Les mabouls et le ramdam qui met le souk
Macron a le chic pour puiser dans son magasin de vocabulaire ancien. Jadis il nous a sorti les carabistouilles et les chicayas, cette fois il vient de traiter de « mabouls » ceux qui veulent entrer en conflit avec l’Algérie, terme ancien et approprié puisqu’il est d’origine arabe (le terme, pas Macron) .
Mais lui-même ne fut-il pas un peu maboul d’aller en 2017 dire en Algérie que la colonisation fut un crime contre l’humanité. Certes, il n’était pas encore au zénith présidentiel mais sa déclaration a fait du ramdam et semé le seum chez beaucoup de Français se demandant si Macron n’avait pas un chouia la pastèque de foutre ainsi le souk. Car si les Algériens ont kiffé cette prise de position, bien des Français ont pensé au contraire qu’il avait abusé de l’alcool ou pris un caoua trop corsé pour parler de crime contre l’humanité alors qu’ils considéraient, eux, que l’Algérie d’avant la colonisation était un territoire de pirates esclavagistes et un gourbi insalubre où on pratiquait des razzias à faire hurler les clebs et fuir les gazelles et où il n’y avait pas de toubibs pour soigner les gens. On se contentait de sirops, de carafes d’orange et de jus d’épinards et d’artichauts pour faire échec aux maladies virales qui ne devaient rien au hasard. Elles se propageaient souvent dans des noubas où des virus assassins traçaient leur route telle la roue sur le goudron, faisant ainsi payer le tarif fort aux populations, à la lueur de bougies du dernier souffle.
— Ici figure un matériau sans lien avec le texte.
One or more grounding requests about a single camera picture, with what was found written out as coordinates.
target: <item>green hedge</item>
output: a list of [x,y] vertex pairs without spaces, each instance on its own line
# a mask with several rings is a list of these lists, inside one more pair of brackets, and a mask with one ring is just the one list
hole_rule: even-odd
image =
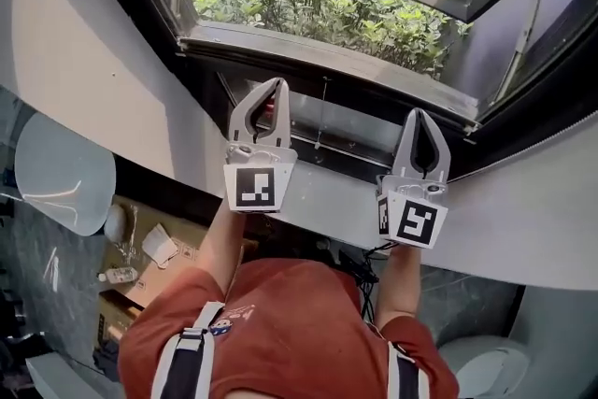
[[241,23],[357,50],[438,78],[449,17],[409,0],[193,0],[200,18]]

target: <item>backpack strap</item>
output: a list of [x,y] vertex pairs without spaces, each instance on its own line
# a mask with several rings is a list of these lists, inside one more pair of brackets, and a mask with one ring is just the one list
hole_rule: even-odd
[[406,352],[389,344],[388,399],[430,399],[428,375],[419,369]]
[[205,399],[214,363],[209,325],[224,303],[207,302],[191,328],[173,335],[162,351],[151,385],[151,399]]

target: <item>cardboard box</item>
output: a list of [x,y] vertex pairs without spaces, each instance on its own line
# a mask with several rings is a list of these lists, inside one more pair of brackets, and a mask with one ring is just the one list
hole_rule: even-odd
[[122,335],[141,314],[141,308],[114,290],[100,292],[100,314],[95,346],[113,339],[121,341]]
[[[131,301],[146,307],[181,271],[193,266],[197,249],[207,233],[207,228],[167,215],[128,198],[115,196],[113,203],[125,210],[127,231],[120,245],[107,245],[102,271],[123,266],[135,268],[139,273],[135,283],[114,284],[111,287]],[[141,243],[158,223],[178,246],[178,254],[169,260],[165,269],[160,269],[141,249]]]

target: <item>orange shirt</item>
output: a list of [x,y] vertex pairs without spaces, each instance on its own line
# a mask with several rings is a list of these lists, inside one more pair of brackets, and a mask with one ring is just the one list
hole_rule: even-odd
[[[212,276],[189,269],[162,292],[121,341],[119,371],[128,399],[150,398],[162,348],[191,327],[207,301],[224,296]],[[382,330],[365,324],[351,277],[306,260],[262,259],[239,267],[226,307],[212,324],[210,398],[244,389],[285,399],[386,399],[387,340],[400,345],[430,379],[431,398],[458,387],[417,320]]]

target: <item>white wall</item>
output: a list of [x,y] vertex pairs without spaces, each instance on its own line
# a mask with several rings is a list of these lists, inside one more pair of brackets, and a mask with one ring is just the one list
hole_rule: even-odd
[[[91,141],[222,194],[225,140],[116,0],[0,0],[0,84]],[[423,261],[522,284],[598,290],[598,124],[449,188]],[[374,185],[299,162],[284,221],[373,248]]]
[[598,292],[527,288],[511,339],[532,363],[510,399],[576,399],[598,376]]
Bien sûr, vous avez compris que ce texte très tarabiscoté, comme dirait Macron, contient de nombreux mots d’origine arabe. Il y en a 29. Dans l’ordre, maboul, ramdam, chicayas, zénith, seum, chouia, pastèque, souk, kiffé, alcool, caoua, gourbi, razzia, clebs, gazelle, toubib, sirop, carafe, orange, épinards, artichauts, échec, hasard, nouba, assassin, goudron, tarif, bougie.